▸ EXERCISE AIM:
While you copy the lines below, skip the pictures and keep the rest exact.

========

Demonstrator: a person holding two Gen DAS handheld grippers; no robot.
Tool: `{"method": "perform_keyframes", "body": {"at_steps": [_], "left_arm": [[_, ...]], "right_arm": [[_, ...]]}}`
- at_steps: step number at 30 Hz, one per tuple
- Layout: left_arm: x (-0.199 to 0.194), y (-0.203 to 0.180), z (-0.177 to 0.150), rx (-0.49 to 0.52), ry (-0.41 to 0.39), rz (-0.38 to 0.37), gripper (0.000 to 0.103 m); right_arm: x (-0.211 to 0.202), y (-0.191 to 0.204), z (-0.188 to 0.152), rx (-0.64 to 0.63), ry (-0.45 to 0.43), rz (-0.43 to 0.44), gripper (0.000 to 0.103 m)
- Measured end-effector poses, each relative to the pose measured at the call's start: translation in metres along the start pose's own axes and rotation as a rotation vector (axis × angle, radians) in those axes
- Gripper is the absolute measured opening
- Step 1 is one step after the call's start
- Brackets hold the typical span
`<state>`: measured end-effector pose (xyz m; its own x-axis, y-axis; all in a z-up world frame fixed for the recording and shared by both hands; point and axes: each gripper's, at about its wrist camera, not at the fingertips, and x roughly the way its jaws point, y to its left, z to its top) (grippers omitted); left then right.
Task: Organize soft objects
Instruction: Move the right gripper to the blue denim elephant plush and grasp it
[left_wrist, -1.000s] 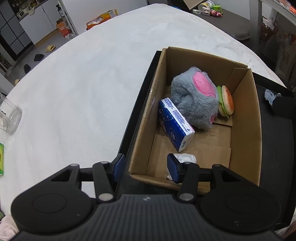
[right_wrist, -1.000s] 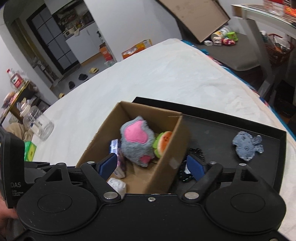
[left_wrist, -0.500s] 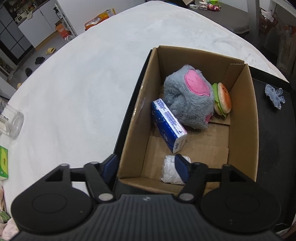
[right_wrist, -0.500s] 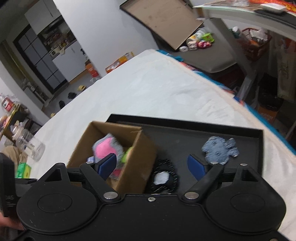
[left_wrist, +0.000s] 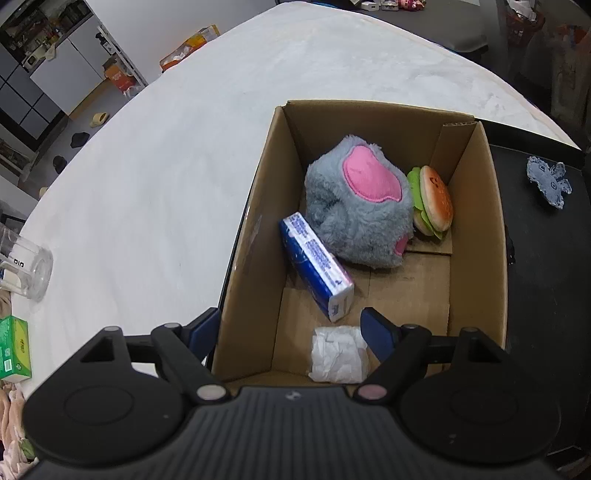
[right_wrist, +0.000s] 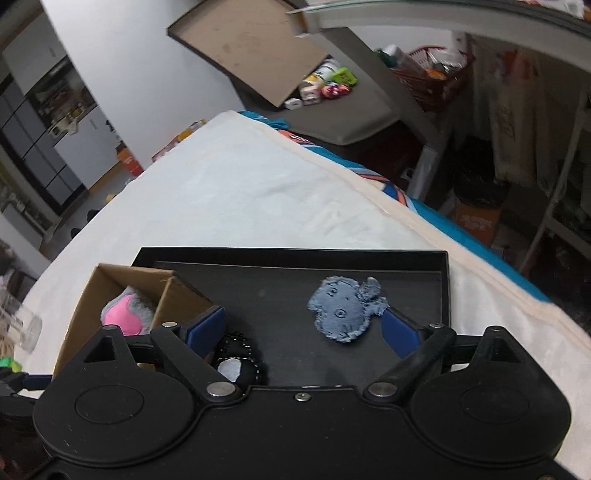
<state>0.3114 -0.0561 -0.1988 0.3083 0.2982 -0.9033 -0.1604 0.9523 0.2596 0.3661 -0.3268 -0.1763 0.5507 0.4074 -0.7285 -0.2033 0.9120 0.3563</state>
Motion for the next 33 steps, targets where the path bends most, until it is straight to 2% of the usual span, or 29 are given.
{"method": "perform_keyframes", "body": {"at_steps": [3, 9, 16, 30, 32, 33], "left_arm": [[0.003, -0.002, 0.002, 0.007, 0.003, 0.007, 0.081], [0.01, -0.004, 0.001, 0.014, 0.017, 0.014, 0.081], [0.014, -0.005, 0.006, 0.019, 0.026, 0.015, 0.081], [0.02, -0.003, 0.01, 0.025, 0.047, 0.003, 0.081], [0.021, -0.003, 0.012, 0.028, 0.048, 0.002, 0.081], [0.021, -0.004, 0.012, 0.028, 0.048, 0.002, 0.081]], "right_arm": [[0.004, -0.005, 0.001, 0.009, 0.001, -0.011, 0.091], [0.015, -0.005, -0.001, -0.055, -0.003, -0.08, 0.089], [0.04, -0.008, 0.0, -0.062, 0.05, -0.093, 0.071], [0.076, 0.002, -0.007, -0.15, 0.073, -0.166, 0.07], [0.078, 0.002, -0.007, -0.149, 0.078, -0.161, 0.065], [0.079, 0.002, -0.008, -0.147, 0.085, -0.157, 0.058]]}}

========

▸ ANSWER TO THIS TASK:
Demonstrator: a person holding two Gen DAS handheld grippers; no robot.
Tool: `{"method": "perform_keyframes", "body": {"at_steps": [_], "left_arm": [[_, ...]], "right_arm": [[_, ...]]}}`
- at_steps: step number at 30 Hz, one per tuple
- Layout: left_arm: x (-0.199 to 0.194), y (-0.203 to 0.180), z (-0.177 to 0.150), rx (-0.49 to 0.52), ry (-0.41 to 0.39), rz (-0.38 to 0.37), gripper (0.000 to 0.103 m); right_arm: x (-0.211 to 0.202), y (-0.191 to 0.204), z (-0.188 to 0.152), rx (-0.64 to 0.63), ry (-0.45 to 0.43), rz (-0.43 to 0.44), gripper (0.000 to 0.103 m)
- Measured end-effector poses, each relative to the pose measured at the call's start: translation in metres along the start pose's own axes and rotation as a rotation vector (axis × angle, radians) in those axes
- Gripper is the absolute measured opening
- Step 1 is one step after the call's start
- Brackets hold the typical span
`<state>`: measured end-effector pose (xyz m; its own x-axis, y-axis; all in a z-up world frame fixed for the recording and shared by both hands; point and axes: each gripper's, at about its wrist camera, not at the fingertips, and x roughly the way its jaws point, y to its left, z to its top) (grippers omitted); left then right.
Task: Organize soft objects
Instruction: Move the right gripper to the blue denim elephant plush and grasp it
[left_wrist, -1.000s] 
[right_wrist, -1.000s] 
[left_wrist, -0.500s] 
[right_wrist, -0.500s] 
[left_wrist, +0.000s] 
[right_wrist, +0.000s] 
<state>0.3114 -0.0561 -0.1988 0.3083 0.2982 -0.9033 -0.1604 0.9523 0.2596 0.3661 -0.3268 -0.1763 0.5507 0.4074 -0.7285 -0.2033 0.9120 0.3563</state>
Motion for the next 33 steps, targets where the path bends most, until it is straight to 2% of the usual span, or 29 are given.
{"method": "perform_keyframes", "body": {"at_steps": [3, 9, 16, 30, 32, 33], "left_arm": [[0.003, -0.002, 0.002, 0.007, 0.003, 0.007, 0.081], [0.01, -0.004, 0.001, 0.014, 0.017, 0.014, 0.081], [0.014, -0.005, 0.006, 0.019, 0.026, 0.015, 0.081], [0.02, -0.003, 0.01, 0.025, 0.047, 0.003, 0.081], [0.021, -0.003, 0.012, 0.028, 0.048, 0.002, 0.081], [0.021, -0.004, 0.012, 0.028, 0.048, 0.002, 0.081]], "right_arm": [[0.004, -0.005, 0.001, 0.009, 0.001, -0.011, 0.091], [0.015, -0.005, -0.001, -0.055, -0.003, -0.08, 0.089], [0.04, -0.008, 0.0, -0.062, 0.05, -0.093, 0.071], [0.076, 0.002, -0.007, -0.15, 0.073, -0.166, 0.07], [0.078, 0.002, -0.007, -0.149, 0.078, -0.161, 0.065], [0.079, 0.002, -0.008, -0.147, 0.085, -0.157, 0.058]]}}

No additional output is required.